Data extract —
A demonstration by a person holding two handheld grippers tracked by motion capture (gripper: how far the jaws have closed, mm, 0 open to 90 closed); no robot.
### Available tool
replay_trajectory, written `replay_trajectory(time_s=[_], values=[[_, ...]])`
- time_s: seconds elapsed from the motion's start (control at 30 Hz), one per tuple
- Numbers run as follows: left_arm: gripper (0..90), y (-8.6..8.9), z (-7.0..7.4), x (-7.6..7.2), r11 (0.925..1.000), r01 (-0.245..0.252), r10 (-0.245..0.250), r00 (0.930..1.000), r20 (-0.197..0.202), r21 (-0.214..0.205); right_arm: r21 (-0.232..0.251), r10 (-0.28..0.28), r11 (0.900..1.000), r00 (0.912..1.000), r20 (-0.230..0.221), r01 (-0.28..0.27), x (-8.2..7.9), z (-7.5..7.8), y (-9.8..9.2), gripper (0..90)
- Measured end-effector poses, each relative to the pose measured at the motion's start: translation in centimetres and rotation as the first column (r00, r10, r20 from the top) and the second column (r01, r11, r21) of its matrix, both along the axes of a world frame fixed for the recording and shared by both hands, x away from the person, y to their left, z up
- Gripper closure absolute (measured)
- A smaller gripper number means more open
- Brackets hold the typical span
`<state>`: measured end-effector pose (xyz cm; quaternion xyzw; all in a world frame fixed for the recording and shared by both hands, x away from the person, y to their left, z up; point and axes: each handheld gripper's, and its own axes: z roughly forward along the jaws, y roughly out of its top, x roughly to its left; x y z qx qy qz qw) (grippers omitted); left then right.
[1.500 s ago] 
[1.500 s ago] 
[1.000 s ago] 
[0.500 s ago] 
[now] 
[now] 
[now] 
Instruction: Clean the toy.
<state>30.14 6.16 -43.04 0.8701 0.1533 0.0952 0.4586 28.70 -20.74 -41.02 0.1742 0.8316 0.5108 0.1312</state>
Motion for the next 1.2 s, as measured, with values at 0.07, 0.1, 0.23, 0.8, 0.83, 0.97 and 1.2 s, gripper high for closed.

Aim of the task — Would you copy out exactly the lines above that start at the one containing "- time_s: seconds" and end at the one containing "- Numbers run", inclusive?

Your solution —
- time_s: seconds elapsed from the motion's start (control at 30 Hz), one per tuple
- Numbers run as follows: left_arm: gripper (0..90), y (-8.6..8.9), z (-7.0..7.4), x (-7.6..7.2), r11 (0.925..1.000), r01 (-0.245..0.252), r10 (-0.245..0.250), r00 (0.930..1.000), r20 (-0.197..0.202), r21 (-0.214..0.205); right_arm: r21 (-0.232..0.251), r10 (-0.28..0.28), r11 (0.900..1.000), r00 (0.912..1.000), r20 (-0.230..0.221), r01 (-0.28..0.27), x (-8.2..7.9), z (-7.5..7.8), y (-9.8..9.2), gripper (0..90)

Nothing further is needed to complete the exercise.